There is no such thing as a non-coercive conversion practice and there never can be. It is torture and it is abuse. It always will be.

Nobody should be told that their existence is deviant or unnatural, or that they should be ashamed of who they are. Those are the politics of bigotry, hate and fear that gave us Section 28. They are not the politics of a progressive nation, and we will fight them every step of the way.

But for all the darkness in our politics, we must remember that there is much to celebrate and the vibrant, beautiful protest of days such as Pride and months like Pride Month are an important part of that celebration. Pride is a time to unite our struggles.

One of my heroes is Mark Ashton, a man whose life was immortalised in the film Pride. He founded a group for LGBTQ+ people to support striking miners. In his words: “Mining communities are being bullied like we are, being harassed by the police, just like we are.” One community should give solidarity to another, and Pride is a time when this happens.

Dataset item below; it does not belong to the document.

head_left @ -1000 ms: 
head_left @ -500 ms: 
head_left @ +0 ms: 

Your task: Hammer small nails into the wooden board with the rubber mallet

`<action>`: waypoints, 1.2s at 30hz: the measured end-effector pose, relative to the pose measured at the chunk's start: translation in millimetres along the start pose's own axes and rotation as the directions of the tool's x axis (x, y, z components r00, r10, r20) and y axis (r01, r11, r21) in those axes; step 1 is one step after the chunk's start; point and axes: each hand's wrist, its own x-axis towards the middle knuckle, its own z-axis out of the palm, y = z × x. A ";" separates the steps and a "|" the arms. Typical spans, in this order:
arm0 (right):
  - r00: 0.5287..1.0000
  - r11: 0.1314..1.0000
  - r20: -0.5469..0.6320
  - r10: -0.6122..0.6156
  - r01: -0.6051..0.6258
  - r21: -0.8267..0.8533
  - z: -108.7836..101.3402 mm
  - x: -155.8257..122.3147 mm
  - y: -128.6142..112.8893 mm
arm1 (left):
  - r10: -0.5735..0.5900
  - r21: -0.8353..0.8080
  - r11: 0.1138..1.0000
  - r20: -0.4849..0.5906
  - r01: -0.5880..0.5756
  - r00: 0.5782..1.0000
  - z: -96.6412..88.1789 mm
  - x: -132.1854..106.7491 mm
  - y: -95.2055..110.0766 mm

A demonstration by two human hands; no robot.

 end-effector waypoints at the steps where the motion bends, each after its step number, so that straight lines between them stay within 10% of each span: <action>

It is a time to celebrate the spectrum of our humanity, from the young gay teenagers who feel isolated or alone to the protest veterans who have done so much to blaze the trail for liberation.

It is also for the many people who were erased, ignored, and murdered because of their identity. We can and must celebrate their legacies while acknowledging the decades of pain that have been so needlessly inflicted and aspire for better for this generation and future generations.

Every Pride event is someone’s first time. It can forge lifelong friendships and make people feel like part of a community in an increasingly oppressive world. In solidarity, joy, compassion, love and, yes, rage, I hope to see you on the streets tomorrow.